Dirò che la sentenza della Corte costituzionale che nega ai cittadini il diritto a un referendum per una legge sul fine vita quando la vita non è più sopportabile (legge che in Italia non esiste) mi è apparsa fredda e crudele. Infatti è freddo e crudele l’espediente di esaminare dettagli della forma espressiva del testo che chiede il referendum.
L’espediente è stato di spostare la riflessione dalla immensità del dolore a cui questa legge inesistente e questa proposta di legge popolare si riferiscono, a una questione di forma. Con questo espediente il presidente della Corte ha offerto una lezione su trabocchetti e pericoli della scrittura di un testo giuridico, e ha negato la legge.
In questo modo la Corte costituzionale del nostro Paese ha sfondato e mandato in frantumi la grande vetrata di un legame e di una fiducia che, nonostante tante scosse pericolose, fino ad ora ha consentito a tutti noi di credere all’immagine di un unico Stato, Paese, nazione, con sentimenti vicini o uguali almeno su alcuni punti essenziali, come vivere, morire e perché.
Sto dicendo che il danno della sentenza sulla impossibilità di morire, per quanto sia grande il grado e la durata della sofferenza, è molto più profondo della questione enorme a cui si dedica.
Una prima ragione è il voltare tranquillamente le spalle alla irrinunciabile richiesta di tregua dei protagonisti della sofferenza insopportabile. Questo gesto è tossico. Sparge veleno, lo sparge con l’autorità delle più credibili istituzioni. È il veleno di “affari loro”. Se stanno male è una bella disgrazia, ma io non ho tempo di assumermi responsabilità che non mi competono.
Si rafforza così una seconda ragione che conta molto in una vita sociale come quella italiana, molto familistica ma poco comunitaria. È in corso, lo sappiamo, un cambiamento profondo, annunciato dal volontariato e dallo schieramento (non grande ma tenace) di coloro che difendono i profughi in mare.
Certo, questa stessa Italia si è data delle leggi e ha avuto dei governi fermamente decisi a respingere i profughi, con l’aiuto della pirateria libica, omaggiata a Roma e risarcita sul posto purché tenesse viva ed estendesse la persuasione ormai radicata secondo cui è criminale chi fugge dalla guerra, dalla fame, dalle persecuzioni.

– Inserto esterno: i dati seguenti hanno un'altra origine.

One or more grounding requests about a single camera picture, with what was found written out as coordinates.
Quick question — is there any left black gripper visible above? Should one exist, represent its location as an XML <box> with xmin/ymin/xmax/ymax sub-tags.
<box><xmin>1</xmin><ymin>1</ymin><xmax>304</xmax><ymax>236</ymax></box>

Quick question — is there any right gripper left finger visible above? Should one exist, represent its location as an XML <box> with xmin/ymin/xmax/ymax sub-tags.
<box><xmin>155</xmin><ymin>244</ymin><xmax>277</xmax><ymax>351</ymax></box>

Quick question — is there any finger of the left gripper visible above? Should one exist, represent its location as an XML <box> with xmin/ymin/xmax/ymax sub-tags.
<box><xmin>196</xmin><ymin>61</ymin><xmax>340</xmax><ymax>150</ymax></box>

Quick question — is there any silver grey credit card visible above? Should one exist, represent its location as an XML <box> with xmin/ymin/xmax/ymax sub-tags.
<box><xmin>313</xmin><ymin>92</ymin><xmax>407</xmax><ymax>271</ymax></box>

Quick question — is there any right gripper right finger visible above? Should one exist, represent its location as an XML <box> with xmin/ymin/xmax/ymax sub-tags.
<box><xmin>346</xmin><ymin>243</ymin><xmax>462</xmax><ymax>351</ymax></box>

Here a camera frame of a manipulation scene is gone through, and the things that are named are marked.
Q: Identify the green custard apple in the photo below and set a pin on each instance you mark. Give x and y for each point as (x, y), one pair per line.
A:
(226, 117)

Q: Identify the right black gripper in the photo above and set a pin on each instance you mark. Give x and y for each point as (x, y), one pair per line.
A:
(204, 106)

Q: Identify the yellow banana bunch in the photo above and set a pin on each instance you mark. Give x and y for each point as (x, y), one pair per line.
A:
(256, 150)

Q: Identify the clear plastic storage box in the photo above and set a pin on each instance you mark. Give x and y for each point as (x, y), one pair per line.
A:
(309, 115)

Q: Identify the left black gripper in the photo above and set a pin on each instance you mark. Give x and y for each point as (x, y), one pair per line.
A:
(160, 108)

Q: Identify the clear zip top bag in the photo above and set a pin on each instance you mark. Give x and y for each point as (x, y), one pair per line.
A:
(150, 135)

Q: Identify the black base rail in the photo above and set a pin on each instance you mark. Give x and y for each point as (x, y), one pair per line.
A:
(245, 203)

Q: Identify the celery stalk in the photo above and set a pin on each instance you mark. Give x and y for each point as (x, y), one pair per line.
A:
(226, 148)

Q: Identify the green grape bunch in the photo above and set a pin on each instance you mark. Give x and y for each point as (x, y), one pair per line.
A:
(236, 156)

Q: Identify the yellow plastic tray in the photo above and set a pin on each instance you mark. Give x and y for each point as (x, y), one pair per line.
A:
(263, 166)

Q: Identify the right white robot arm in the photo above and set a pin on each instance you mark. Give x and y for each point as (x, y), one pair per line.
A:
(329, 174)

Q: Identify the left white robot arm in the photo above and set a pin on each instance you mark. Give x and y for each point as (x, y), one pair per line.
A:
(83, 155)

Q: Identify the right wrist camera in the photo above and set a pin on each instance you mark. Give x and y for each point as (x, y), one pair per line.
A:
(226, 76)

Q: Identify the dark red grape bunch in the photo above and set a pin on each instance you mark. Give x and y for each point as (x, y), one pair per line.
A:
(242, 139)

Non sembri eccessivo dire che l’affondamento, con pretesti linguistici, della legge contro il dolore immenso di alcune persone colpisce un Paese appena sfiorato dalla solidarietà diffusa, allarga una attitudine ancora tipica alla indifferenza, che serve a non portare addosso il dolore degli altri, visto che ognuno ritiene di essere già abbastanza a rischio in un Paese che tende da tempo a rendere privato il sistema sanitario e le sue immense spese.
La terza ragione del danno umano e morale della decisione costituzionale è che si esprime bene con le parole dell’ergastolo ostativo (“fine pena mai”). Si rappresenta nel fatto che coloro che invocano il diritto di morire per troppo dolore sono circondati di medici e di preti che si astengono, per carriera o per fede, da ogni intervento, isolano i lungo-morenti e danno l’impressione che il soccorso ci sia sempre, anche se in modi diversi.
La cancellazione del referendum sul diritto di morire quando è impossibile vivere, rafforza il triste corteo dello “accompagnare chi muore” senza liberarlo dalla pena, mentre chi muore è costantemente stordito dalla sua condizione invivibile.
La Corte in fuga è un formidabile alibi per non aprire mai una riflessione teologica e non consentire mai l’idea di discussione fra esperti della salute.
Se questo è il Paese dove legioni di medici carrieristi si aggiungono ai medici credenti (fino alla quasi totalità di tutti i medici, in certi ospedali) per negare il diritto di aborto delle donne, è facile immaginare (anzi, purtroppo, sapere) che nessuno diventa primario se si occupa davvero di certe sofferenze e considera l’idea di circostanze in cui deve essere lecito porre fine alla vita.
Ecco in che modo una sentenza della Corte costituzionale, che sembra tecnica e rigorosamente contenuta nell’alveo giuridico, diventa un duro colpo di abbandono e solitudine a un Paese meno (molto meno) incline di altri a prendersi cura degli altri.